What you are asked to do:
Some lines in the listing below may include the string "camera". How many are there? Give only the number.

Raw data:
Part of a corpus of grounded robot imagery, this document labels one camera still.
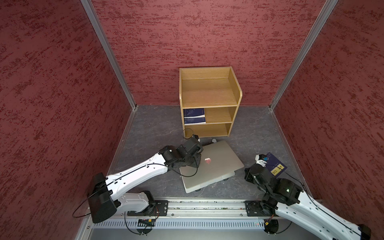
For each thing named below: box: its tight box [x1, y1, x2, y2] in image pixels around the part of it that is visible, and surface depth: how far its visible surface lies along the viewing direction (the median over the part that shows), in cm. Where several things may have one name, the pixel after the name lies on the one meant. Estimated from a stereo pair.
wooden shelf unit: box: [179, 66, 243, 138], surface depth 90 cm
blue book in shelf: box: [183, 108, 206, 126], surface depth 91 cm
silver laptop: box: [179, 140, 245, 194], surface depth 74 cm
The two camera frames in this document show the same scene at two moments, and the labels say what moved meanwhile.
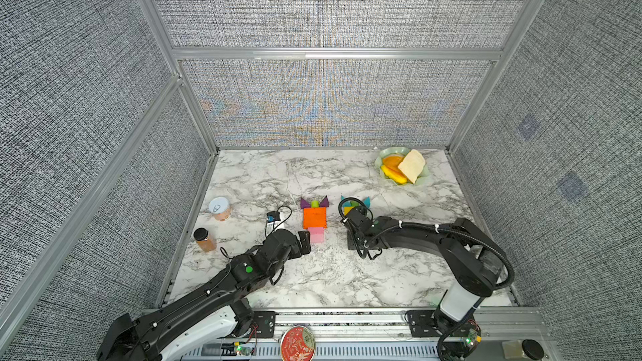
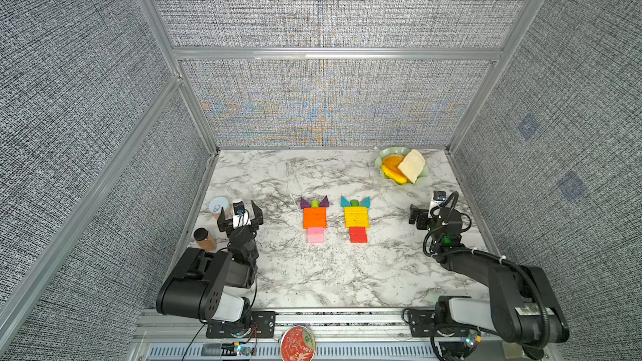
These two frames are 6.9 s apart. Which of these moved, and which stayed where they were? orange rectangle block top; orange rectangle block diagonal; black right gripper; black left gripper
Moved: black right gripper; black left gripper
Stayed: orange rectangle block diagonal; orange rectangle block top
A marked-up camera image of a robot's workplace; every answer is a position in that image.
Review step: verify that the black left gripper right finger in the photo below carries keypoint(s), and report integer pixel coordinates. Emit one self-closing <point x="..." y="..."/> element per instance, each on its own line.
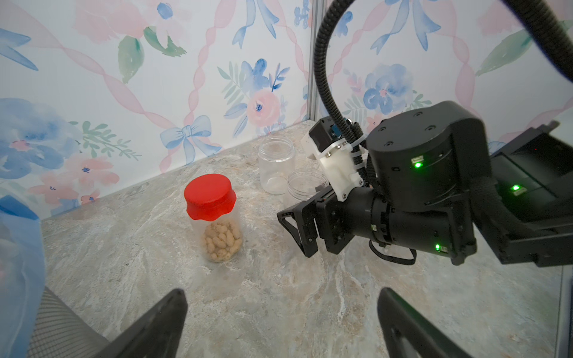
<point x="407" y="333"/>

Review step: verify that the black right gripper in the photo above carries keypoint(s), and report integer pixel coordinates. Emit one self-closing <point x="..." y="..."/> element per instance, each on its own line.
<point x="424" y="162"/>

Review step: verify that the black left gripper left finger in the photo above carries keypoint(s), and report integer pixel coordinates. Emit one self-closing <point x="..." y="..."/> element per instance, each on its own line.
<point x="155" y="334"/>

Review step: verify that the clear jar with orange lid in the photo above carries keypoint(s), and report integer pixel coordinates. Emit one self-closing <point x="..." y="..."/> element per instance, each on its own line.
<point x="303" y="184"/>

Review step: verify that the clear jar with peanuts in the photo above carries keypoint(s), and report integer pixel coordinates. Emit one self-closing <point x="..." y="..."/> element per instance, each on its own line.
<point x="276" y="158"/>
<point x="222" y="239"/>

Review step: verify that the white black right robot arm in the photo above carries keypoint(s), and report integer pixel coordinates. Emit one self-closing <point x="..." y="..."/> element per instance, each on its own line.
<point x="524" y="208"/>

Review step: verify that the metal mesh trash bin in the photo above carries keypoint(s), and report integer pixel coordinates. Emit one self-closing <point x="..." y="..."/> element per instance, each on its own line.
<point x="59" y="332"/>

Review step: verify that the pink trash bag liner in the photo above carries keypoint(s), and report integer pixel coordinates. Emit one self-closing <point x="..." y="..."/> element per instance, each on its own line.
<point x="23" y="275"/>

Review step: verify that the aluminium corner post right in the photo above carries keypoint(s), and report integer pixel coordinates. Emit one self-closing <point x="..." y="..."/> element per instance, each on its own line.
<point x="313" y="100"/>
...
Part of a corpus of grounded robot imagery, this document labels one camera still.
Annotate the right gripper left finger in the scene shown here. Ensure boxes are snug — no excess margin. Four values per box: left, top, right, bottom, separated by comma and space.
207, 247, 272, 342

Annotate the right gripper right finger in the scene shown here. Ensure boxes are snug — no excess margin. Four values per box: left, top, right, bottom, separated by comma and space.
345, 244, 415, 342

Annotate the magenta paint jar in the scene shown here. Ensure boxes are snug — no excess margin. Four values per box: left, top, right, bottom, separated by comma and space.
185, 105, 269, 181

Answer to the problem:
4